This trait is the most important of all the production traits. The profitability of any meat goat enterprise may be greatly diminished if an animal's ability to survive and reproduce is impaired by the production environment. The goat has proven to be perhaps the most adaptable of all the domesticated livestock. Indeed, the goat survives worldwide in a wide range of environmental conditions. However, when taken out of one environment and placed into another, domesticated livestock of any species may not always realize its production potential. Therefore, we might expect Spanish goats to perform differently in the Carolinas and Virginia than they do on the arid Edwards Plateau of Texas. Similarly, Boer goats might perform differently in South Africa than they do in North America. In addition, different degrees of adaptability exist between breeds. For example, we might expect Spanish goats to be inherently better adapted to extensive, browsing conditions than Tennessee Stiff-Leg goats.

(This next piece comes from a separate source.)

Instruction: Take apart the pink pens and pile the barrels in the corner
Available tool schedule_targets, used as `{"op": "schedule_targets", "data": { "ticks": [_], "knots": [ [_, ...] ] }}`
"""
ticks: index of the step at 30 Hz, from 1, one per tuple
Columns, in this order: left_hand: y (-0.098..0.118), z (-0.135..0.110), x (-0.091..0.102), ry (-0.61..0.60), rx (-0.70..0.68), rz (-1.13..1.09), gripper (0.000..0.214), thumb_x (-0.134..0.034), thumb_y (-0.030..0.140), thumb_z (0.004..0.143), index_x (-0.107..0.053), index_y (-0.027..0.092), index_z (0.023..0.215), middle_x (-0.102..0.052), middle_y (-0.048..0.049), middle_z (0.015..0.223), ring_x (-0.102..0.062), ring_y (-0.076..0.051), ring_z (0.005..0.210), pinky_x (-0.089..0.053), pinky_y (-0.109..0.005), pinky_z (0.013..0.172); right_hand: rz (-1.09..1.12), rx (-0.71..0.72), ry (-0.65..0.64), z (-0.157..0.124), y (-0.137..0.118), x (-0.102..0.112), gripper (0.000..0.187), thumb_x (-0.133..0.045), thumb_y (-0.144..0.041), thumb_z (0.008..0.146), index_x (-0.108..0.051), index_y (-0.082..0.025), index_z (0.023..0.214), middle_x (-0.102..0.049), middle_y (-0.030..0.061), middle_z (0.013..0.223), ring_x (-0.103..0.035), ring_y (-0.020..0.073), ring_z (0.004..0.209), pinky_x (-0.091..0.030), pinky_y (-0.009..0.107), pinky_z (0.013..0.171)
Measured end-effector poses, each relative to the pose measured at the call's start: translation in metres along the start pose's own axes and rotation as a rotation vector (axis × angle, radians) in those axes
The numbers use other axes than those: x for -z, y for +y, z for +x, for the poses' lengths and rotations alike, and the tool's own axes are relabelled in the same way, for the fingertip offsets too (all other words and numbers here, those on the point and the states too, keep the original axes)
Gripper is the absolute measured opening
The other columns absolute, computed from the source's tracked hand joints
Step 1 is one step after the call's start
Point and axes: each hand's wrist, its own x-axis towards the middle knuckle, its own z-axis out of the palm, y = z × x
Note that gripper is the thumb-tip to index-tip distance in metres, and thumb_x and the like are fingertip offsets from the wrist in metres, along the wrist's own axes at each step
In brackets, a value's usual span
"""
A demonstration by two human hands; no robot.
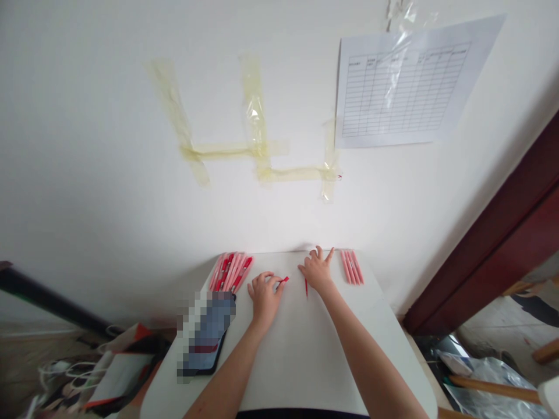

Adaptability is a lowly heritable trait because natural selection has already reduced the genetic variability. Therefore, adaptability will respond slowly to selection.

Reproductive Rate

In animals kept primarily for meat production, reproductive rate is the single most important factor contributing to the efficiency of production. Reproductive traits of interest in a meat goat enterprise are conception rate, kidding rate, and ability to breed out of season.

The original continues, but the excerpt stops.